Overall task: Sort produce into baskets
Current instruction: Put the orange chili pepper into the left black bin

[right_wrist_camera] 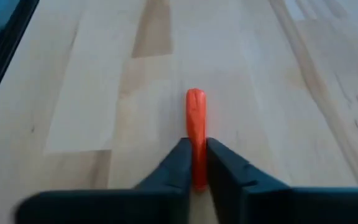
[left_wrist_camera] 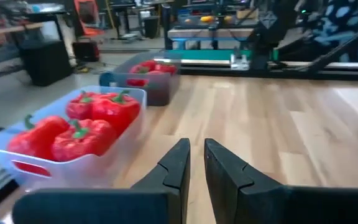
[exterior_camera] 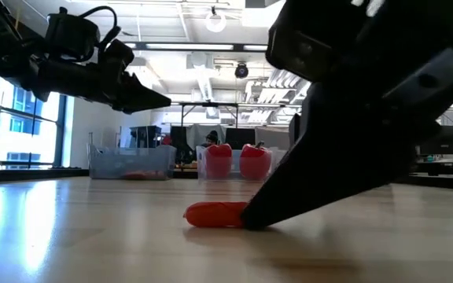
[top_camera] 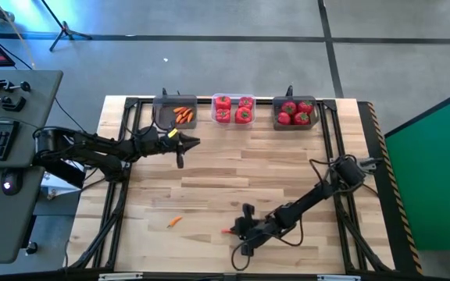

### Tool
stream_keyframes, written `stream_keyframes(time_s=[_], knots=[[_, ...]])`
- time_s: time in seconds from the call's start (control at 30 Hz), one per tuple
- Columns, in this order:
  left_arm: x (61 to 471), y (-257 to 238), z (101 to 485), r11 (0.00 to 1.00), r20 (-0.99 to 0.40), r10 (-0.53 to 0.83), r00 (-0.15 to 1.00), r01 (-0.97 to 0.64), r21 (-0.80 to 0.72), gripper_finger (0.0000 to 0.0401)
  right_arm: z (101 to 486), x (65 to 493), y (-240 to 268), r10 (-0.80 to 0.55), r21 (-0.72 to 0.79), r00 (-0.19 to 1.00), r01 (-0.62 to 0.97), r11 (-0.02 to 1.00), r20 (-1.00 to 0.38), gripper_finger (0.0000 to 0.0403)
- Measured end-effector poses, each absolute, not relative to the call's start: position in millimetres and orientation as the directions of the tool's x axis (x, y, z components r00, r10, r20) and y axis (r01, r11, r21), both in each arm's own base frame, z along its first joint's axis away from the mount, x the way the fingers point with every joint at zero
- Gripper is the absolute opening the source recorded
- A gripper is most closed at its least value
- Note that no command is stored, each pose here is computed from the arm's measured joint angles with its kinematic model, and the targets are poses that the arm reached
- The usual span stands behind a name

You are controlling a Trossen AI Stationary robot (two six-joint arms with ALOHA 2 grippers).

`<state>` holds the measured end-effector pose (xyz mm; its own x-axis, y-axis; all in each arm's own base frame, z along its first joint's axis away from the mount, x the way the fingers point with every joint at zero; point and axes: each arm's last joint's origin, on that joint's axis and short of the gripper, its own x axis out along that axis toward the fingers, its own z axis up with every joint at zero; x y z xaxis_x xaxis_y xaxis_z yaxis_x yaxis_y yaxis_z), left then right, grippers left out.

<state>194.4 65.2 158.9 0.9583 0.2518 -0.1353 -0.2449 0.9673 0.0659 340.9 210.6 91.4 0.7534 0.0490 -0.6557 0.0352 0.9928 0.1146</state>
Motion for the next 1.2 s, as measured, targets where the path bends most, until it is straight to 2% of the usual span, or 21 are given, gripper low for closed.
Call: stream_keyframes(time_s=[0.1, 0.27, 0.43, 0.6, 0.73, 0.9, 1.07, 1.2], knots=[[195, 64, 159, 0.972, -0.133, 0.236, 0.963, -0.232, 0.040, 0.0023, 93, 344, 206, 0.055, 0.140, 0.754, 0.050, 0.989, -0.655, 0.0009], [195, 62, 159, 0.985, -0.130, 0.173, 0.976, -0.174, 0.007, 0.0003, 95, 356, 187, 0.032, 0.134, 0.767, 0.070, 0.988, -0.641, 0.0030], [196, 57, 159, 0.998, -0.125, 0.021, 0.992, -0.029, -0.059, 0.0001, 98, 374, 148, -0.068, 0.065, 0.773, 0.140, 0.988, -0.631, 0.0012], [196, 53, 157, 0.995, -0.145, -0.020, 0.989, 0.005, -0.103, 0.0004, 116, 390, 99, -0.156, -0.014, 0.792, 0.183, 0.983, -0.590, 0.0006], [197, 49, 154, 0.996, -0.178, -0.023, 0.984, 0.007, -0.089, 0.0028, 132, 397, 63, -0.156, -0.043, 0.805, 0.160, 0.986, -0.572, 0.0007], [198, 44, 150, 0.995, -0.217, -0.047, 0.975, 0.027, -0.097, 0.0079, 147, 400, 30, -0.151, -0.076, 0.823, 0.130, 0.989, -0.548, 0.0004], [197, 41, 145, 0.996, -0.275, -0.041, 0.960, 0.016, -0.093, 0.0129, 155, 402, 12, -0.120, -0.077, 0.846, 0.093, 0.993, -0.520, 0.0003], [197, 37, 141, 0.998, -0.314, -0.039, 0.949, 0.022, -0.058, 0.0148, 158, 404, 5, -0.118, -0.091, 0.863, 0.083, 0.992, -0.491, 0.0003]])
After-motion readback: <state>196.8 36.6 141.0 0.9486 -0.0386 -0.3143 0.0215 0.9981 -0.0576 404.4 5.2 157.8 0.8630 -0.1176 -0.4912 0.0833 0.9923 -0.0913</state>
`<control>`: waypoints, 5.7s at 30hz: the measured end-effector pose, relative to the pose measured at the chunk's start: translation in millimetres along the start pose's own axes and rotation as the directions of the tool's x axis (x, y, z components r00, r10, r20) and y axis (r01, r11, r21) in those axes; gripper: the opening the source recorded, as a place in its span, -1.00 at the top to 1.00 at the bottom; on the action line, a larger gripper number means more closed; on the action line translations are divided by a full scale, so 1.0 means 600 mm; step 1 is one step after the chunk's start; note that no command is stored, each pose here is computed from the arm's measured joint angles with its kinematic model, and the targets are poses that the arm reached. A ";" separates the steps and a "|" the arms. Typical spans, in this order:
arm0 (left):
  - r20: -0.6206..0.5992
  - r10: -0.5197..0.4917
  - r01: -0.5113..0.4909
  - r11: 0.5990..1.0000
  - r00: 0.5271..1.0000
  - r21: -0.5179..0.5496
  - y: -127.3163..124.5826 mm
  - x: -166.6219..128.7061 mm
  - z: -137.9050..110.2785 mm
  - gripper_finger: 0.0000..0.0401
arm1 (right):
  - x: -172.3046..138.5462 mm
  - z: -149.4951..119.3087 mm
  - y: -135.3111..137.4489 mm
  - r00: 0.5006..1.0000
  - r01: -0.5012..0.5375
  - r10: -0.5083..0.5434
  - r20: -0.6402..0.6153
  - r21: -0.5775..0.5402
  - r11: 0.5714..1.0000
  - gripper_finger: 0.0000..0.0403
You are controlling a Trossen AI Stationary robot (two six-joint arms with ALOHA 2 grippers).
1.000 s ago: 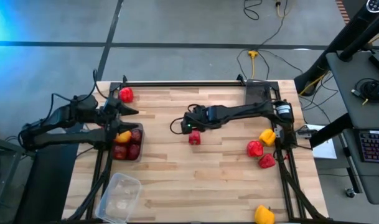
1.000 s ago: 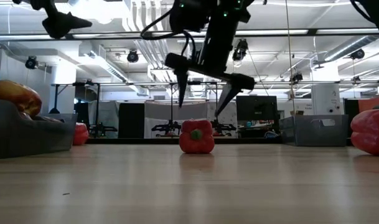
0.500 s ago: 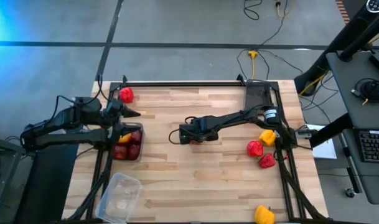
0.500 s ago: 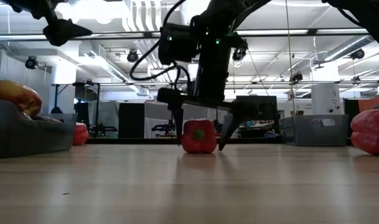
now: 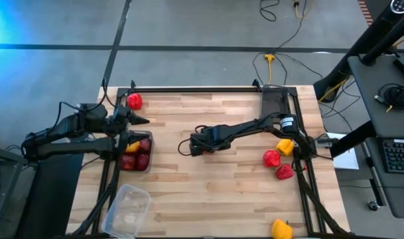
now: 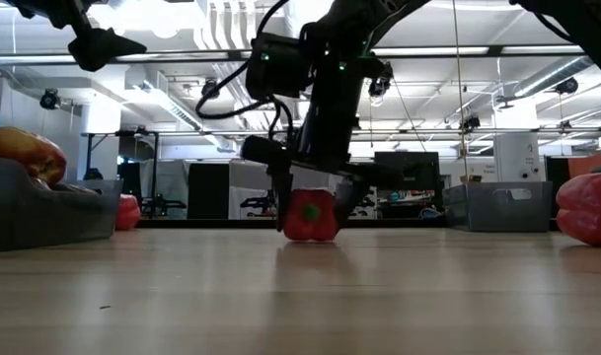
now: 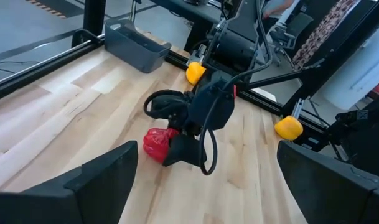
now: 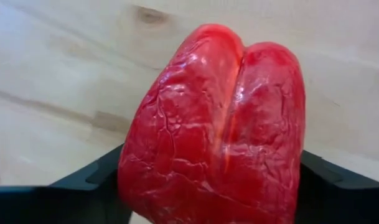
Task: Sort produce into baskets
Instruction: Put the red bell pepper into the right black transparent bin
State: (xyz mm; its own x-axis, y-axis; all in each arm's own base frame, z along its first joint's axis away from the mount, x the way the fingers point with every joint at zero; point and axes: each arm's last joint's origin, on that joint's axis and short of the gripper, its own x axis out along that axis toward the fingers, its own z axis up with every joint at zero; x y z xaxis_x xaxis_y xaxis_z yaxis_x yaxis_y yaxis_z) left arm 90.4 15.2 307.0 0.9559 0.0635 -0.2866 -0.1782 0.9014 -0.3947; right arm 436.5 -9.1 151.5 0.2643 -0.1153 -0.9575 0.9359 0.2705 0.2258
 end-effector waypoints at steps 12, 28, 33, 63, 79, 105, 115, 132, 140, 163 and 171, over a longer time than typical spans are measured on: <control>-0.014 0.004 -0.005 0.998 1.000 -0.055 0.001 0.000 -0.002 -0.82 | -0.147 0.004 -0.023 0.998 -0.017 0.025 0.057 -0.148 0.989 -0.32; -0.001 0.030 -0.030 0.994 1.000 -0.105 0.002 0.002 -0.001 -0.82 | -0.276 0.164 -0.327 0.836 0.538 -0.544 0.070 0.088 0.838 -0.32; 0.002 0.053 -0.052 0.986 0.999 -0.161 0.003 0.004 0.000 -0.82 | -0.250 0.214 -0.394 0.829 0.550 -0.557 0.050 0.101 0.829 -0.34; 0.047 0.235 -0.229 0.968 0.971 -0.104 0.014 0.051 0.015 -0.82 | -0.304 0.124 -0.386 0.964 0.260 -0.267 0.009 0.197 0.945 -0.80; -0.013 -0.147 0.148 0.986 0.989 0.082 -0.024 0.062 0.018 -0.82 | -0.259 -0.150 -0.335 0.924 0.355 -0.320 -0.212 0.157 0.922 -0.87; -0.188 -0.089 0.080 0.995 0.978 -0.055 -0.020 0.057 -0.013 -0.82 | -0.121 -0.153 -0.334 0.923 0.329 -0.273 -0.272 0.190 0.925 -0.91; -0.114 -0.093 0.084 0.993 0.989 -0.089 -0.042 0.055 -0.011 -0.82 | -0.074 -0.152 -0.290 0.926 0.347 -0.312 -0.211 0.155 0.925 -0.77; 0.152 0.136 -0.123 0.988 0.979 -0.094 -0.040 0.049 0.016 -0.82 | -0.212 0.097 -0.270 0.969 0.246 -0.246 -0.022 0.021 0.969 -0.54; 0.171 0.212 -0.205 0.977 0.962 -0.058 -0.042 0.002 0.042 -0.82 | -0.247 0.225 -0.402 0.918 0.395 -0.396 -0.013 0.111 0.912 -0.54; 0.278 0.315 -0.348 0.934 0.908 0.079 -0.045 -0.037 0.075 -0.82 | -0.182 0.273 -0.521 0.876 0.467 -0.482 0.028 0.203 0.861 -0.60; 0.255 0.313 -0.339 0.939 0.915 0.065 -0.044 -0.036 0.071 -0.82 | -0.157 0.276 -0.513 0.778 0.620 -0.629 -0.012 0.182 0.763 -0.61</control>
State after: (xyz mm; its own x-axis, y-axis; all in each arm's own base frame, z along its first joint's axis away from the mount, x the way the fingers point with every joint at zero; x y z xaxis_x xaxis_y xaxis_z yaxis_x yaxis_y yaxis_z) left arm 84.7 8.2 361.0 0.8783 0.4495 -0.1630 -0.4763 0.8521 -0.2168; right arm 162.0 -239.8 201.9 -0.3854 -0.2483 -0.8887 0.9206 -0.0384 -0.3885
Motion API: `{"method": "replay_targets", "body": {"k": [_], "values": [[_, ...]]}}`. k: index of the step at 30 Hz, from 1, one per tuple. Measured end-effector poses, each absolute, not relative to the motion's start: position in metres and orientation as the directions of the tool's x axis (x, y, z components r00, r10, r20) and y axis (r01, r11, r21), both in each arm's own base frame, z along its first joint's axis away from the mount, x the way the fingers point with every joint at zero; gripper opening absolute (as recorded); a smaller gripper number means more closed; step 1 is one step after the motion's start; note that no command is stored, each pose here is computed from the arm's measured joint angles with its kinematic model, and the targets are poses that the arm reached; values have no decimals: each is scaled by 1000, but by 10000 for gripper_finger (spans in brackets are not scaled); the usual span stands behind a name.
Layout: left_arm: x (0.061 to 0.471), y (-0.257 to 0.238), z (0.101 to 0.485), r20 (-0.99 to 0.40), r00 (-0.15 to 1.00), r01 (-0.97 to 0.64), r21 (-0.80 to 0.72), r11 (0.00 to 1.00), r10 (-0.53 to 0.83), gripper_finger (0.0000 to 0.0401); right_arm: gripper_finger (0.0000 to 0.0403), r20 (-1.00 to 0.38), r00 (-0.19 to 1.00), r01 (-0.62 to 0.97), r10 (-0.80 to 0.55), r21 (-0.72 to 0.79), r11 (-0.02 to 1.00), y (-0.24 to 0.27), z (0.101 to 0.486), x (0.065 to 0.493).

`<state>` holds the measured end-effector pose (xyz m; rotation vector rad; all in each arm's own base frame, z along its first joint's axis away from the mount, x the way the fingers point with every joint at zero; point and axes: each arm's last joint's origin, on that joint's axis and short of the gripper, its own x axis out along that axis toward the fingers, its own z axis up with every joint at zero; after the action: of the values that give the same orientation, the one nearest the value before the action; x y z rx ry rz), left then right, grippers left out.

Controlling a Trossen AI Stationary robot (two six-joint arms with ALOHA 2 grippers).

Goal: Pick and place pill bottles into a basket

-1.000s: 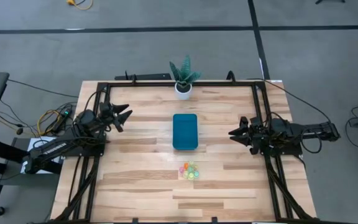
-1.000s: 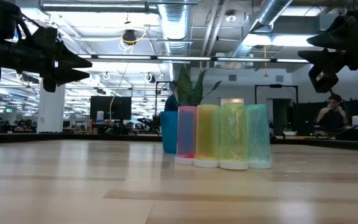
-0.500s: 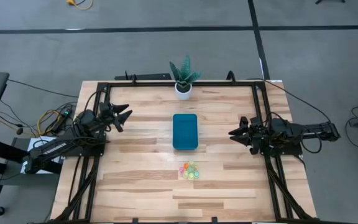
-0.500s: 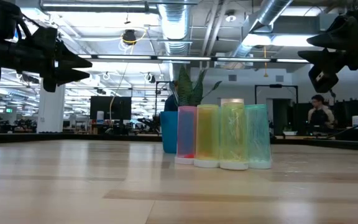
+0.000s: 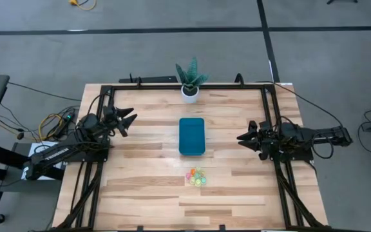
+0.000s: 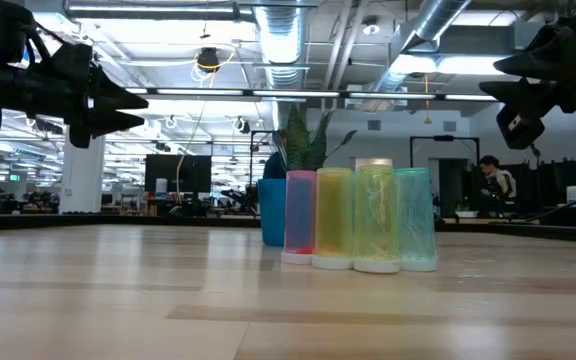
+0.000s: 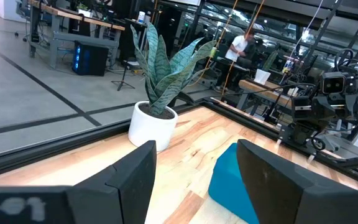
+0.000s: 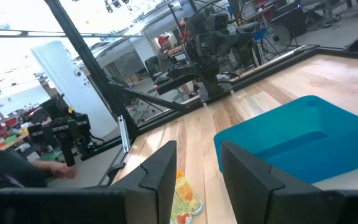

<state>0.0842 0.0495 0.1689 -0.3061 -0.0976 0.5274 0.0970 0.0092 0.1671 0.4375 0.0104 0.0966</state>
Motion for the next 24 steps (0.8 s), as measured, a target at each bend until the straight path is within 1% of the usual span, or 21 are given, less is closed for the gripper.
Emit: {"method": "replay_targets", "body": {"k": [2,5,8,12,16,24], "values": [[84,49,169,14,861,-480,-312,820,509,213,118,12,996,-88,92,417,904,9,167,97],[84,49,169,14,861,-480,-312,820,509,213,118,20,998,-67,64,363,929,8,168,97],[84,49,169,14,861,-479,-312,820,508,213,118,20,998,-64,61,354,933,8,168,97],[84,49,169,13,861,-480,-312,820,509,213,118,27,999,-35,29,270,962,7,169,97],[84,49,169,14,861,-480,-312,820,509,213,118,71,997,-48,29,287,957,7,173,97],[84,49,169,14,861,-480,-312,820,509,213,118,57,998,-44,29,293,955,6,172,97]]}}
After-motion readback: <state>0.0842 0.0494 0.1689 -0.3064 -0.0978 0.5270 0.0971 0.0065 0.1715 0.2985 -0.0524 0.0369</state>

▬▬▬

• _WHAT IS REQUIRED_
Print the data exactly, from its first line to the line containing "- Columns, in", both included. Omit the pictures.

• _OUTPUT OF THE TASK_
Overall task: Sort produce into baskets
Current instruction: Put the orange chili pepper into the left black bin

[right_wrist_camera] 
[left_wrist_camera] 
[exterior_camera] 
[top_camera] 

### Tool
stream_keyframes, written `stream_keyframes(time_s=[_], knots=[[_, ...]])`
- time_s: time in seconds from the call's start (control at 30 Hz), one per tuple
- Columns, in this order:

There's no more to the output.